Exercise data ::
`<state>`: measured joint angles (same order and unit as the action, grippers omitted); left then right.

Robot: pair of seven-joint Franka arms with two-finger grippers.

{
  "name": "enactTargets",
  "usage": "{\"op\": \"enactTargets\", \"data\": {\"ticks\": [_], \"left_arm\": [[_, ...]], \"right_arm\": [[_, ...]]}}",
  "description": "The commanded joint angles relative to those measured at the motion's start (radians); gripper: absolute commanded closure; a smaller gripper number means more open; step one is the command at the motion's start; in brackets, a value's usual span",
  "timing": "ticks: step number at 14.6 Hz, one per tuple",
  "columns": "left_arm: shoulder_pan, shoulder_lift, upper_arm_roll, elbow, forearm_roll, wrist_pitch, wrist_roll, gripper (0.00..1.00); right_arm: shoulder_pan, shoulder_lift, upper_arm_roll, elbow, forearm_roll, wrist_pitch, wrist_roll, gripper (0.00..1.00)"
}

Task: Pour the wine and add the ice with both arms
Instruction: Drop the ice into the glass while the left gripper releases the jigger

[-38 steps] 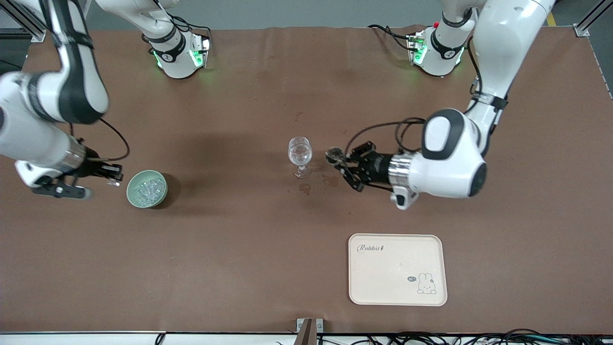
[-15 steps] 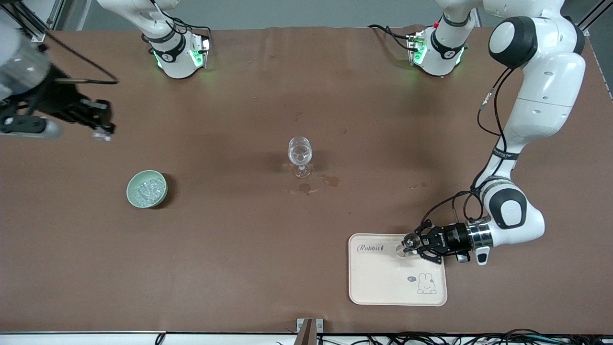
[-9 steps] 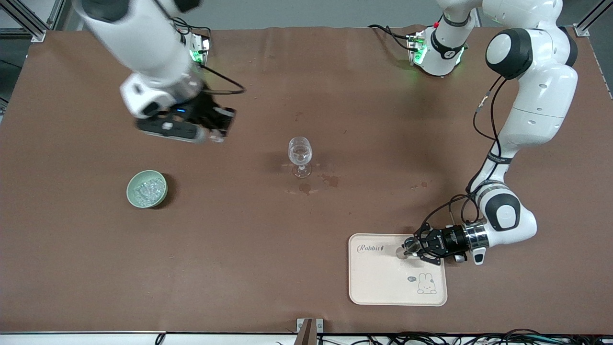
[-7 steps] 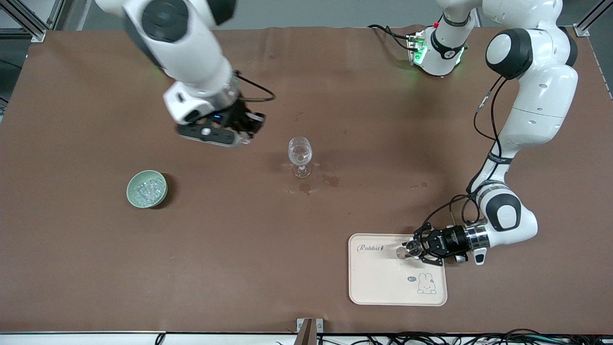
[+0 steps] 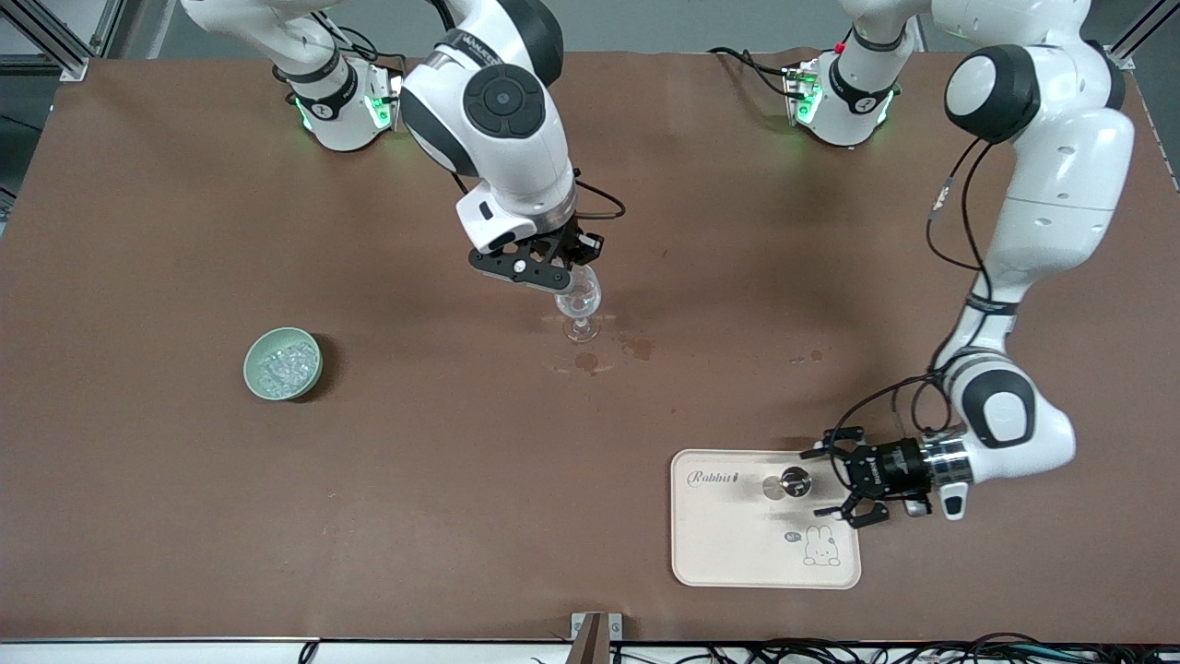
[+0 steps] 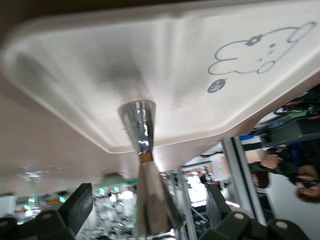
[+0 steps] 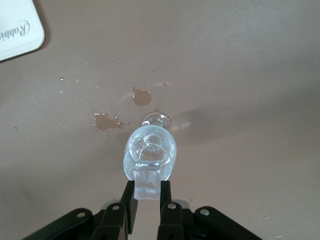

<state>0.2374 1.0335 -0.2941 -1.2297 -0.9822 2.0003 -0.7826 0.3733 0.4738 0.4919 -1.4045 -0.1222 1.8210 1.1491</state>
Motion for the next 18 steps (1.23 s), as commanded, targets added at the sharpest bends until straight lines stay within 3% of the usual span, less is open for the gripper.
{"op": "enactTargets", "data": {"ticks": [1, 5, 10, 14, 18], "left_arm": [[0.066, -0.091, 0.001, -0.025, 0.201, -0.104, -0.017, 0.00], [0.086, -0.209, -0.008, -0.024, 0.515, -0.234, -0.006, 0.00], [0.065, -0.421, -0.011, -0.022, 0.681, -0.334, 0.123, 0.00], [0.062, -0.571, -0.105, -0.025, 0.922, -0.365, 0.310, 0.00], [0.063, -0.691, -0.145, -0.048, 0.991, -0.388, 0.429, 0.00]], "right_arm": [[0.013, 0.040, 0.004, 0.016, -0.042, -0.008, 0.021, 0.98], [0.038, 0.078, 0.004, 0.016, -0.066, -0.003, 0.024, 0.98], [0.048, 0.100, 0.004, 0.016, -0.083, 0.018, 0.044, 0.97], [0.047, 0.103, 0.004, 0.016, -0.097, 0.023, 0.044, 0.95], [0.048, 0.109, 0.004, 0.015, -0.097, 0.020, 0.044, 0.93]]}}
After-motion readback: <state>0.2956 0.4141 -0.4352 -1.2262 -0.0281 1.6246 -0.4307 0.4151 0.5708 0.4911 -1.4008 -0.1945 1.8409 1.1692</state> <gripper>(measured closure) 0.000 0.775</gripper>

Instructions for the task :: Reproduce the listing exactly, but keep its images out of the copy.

Answer space ::
`<state>`: measured joint angles (same order and unit as the action, grippers omitted); left then right.

Robot: pair of seven-joint Franka arms with two-finger grippers.

{
  "name": "enactTargets",
  "usage": "{\"op\": \"enactTargets\", \"data\": {\"ticks\": [_], \"left_arm\": [[_, ...]], \"right_arm\": [[_, ...]]}}",
  "description": "The commanded joint angles relative to those measured at the motion's start (radians); gripper: absolute commanded closure; a smaller gripper number means more open; step one is the command at the motion's start; in brackets, a value's usual span",
  "timing": "ticks: step number at 14.6 Hz, one per tuple",
  "columns": "left_arm: shoulder_pan, shoulder_lift, upper_arm_roll, elbow, forearm_roll, wrist_pitch, wrist_roll, gripper (0.00..1.00); right_arm: shoulder_pan, shoulder_lift, upper_arm_roll, elbow, forearm_roll, wrist_pitch, wrist_roll, gripper (0.00..1.00)"
}

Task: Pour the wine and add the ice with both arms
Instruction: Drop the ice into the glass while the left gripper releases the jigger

[-38 steps] 
[-15 steps] 
[-9 steps] 
[-7 steps] 
[+0 steps] 
[+0 steps] 
[+0 steps] 

<state>0.2374 1.0335 -0.2941 -1.2297 -0.9822 2.0003 -0.7826 0.3733 0.4738 0.4919 -1.4045 -0.1222 1.8210 1.1491</state>
Motion for the next 18 steps (1.23 s), as commanded, targets added at the sharpest bends until straight lines stay within 3% of the usual span, less is open for the gripper.
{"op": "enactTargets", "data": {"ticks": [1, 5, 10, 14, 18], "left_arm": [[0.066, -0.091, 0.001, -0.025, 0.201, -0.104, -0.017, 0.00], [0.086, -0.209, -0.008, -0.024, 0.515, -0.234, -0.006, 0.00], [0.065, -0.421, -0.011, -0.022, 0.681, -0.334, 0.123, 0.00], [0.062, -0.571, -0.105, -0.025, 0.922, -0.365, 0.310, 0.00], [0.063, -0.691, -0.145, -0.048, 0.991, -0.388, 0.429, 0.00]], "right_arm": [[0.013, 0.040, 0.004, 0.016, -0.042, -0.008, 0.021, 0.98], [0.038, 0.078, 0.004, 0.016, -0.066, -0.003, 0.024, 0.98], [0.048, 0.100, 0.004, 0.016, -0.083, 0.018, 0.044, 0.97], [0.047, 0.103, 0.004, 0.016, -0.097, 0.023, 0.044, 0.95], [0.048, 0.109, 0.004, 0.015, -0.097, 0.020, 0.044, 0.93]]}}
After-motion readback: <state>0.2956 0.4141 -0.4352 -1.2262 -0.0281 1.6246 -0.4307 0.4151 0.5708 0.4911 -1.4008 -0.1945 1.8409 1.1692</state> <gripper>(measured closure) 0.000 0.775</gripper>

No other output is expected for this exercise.